REQUIRED WORK
Return only the lines running from the top of the entries to the line with "Should you be willing to trace the outline of the brown", inclusive, exactly as written.

SOURCE INFORMATION
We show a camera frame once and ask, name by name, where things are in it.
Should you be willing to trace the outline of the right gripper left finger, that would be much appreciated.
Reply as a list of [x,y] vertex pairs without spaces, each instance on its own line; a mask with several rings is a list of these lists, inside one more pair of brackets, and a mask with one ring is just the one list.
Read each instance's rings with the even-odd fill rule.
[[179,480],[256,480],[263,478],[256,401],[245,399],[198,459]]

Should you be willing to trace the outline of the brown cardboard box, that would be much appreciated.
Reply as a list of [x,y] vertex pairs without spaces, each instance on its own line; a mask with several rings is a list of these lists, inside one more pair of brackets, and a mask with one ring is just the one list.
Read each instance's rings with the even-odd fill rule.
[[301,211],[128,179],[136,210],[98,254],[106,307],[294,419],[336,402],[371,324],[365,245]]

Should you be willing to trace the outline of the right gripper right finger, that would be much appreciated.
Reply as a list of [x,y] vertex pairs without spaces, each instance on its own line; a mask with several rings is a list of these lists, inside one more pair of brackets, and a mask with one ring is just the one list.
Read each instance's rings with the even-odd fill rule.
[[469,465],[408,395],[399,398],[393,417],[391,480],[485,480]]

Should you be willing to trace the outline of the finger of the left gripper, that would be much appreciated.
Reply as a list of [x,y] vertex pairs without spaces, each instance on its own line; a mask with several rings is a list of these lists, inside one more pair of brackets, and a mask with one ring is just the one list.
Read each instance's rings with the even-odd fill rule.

TASK RESPONSE
We show a camera frame once and ask, name by name, where things are in it.
Should you be willing to trace the outline of the right gripper left finger, that would be much appreciated.
Reply as a list of [x,y] vertex pairs without spaces, each instance on its own line; a mask with several rings is a list of these lists, inside one more pair of brackets, and a mask with one ring is just the one list.
Read each instance's rings with the even-odd fill rule.
[[179,480],[256,480],[263,478],[256,401],[245,399],[198,459]]

Should you be willing to trace the outline of the brown cardboard box, that would be much appreciated.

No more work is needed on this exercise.